Monday, October 6, 2014

CEQA Alert: CEQA Does Not Apply to Approval of Proposed Railroad Operations – Express Preemption by ICCTA

California’s First Appellate District has held that federal law preempts CEQA’s application to the approval of proposed railroad operations. Although this was an issue of first impression for a California appellate court, the decision adopts the reasoning of a uniform line of decisions by federal courts and the Surface Transportation Board (STB) holding that the Interstate Commerce Commission Termination Act (ICCTA) broadly preempts state statutes requiring environmental review as a condition of railroad operations.
 
The decision in Friends of Eel River v. North Coast Railroad Authority et al. (September 29, 2014; 1st DCA Case No. A139222) arose from two separate actions challenging the reopening of rail service from Willits, in Mendocino County, to Lombard, in Napa County. The government agency charged with maintaining rail service on that line, the North Coast Railroad Authority (NCRA), initially prepared and certified an EIR, but later – following a legal challenge – passed a resolution rescinding certification of the EIR. NCRA explained that it had “mistakenly, but in good faith, believe[d] that it needed to complete” an EIR for resumed rail operations, but had since determined that the ICCTA expressly preempted application of CEQA to the project.
 
The Court of Appeal focused on the “expansive language” of ICCTA’s “broadly worded express preemption provision,” which gives the STB exclusive jurisdiction over transportation by rail carriers and the construction, acquisition, and operation of railroad tracks and facilities, even if located entirely in one state. The court found “persuasive and fully applicable to the case before us” a uniform line of federal court and STB cases concluding that state statutes requiring environmental review as a condition to railroad operations are preempted by the ICCTA.   
 
Although petitioners pursued several lines of attack to defeat the preemption argument, the court rejected all of them. Most importantly, the court ruled that the market participation doctrine – which precludes preemption where the state acts in a “proprietary” role as a market participant, rather than as a regulator – did not apply. According to the court, “[t]he aspect of CEQA that allows a citizen’s group to challenge the adequacy of an EIR when CEQA compliance is required is clearly regulatory in nature, as a lawsuit against a governmental entity cannot be viewed as part of its proprietary action, even if the lawsuit challenges that proprietary action.” The court acknowledged that the Third Appellate District reached a contrary conclusion concerning the market participation doctrine in another recent CEQA decision, but disagreed with that court’s analysis of the issue.
 
The court also rejected petitioners’ other arguments, holding that: 
  1. An agreement between NCRA and Caltrans that governed the process for obtaining state funding and included an environmental review provision did not obligate NCRA to complete an EIR.  Moreover, as non-parties to that agreement, petitioners had no standing to assert such a claim. 

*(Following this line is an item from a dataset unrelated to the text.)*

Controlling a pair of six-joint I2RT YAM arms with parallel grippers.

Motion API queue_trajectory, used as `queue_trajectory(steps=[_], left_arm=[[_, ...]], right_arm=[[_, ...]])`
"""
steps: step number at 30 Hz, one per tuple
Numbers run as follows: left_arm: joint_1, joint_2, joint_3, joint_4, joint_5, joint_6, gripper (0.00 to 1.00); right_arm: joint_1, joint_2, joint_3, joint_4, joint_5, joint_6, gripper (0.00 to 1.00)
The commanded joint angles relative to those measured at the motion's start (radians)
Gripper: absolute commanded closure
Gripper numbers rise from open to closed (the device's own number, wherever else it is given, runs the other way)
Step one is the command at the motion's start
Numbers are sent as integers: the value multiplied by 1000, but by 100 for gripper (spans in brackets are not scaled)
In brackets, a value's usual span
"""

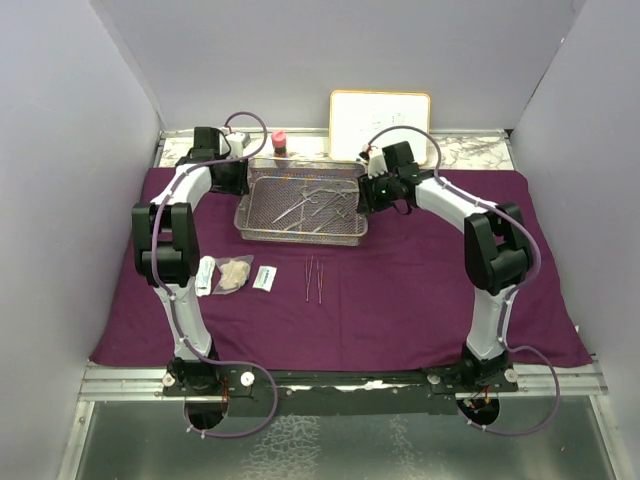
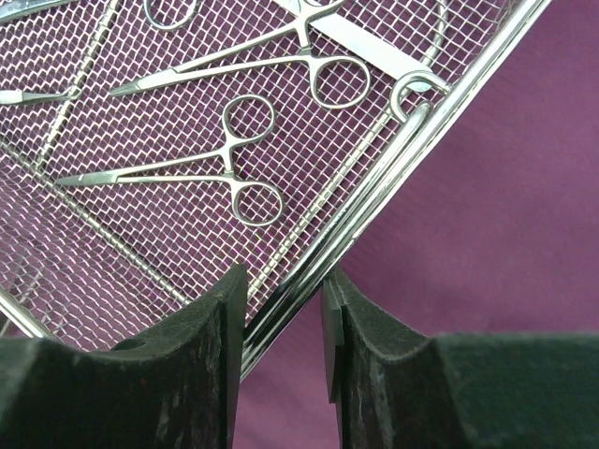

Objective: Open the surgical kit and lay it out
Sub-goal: Move the container from the surgical kit.

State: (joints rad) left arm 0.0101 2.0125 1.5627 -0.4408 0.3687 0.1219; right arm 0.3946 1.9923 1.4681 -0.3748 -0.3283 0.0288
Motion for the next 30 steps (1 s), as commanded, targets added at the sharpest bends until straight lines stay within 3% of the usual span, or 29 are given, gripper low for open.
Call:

  2. NCRA’s agreement to comply with CEQA with respect to certain work – which was contained in a consent decree reached in separate litigation – did not confer a contractual obligation on NCRA to prepare an EIR for the reopening of the rail line. And even if it did, petitioners, as nonparties to that consent decree, lacked standing to sue.
  3. Petitioners’ Tenth Amendment, judicial estoppel, and collateral estoppel arguments were without merit.
The decision is available here.
 
UPDATE: On December 10, 2014, the California Supreme Court granted the petition for review filed by plaintiffs and appellants Friends of Eel River and Californians for Alternatives to Toxics.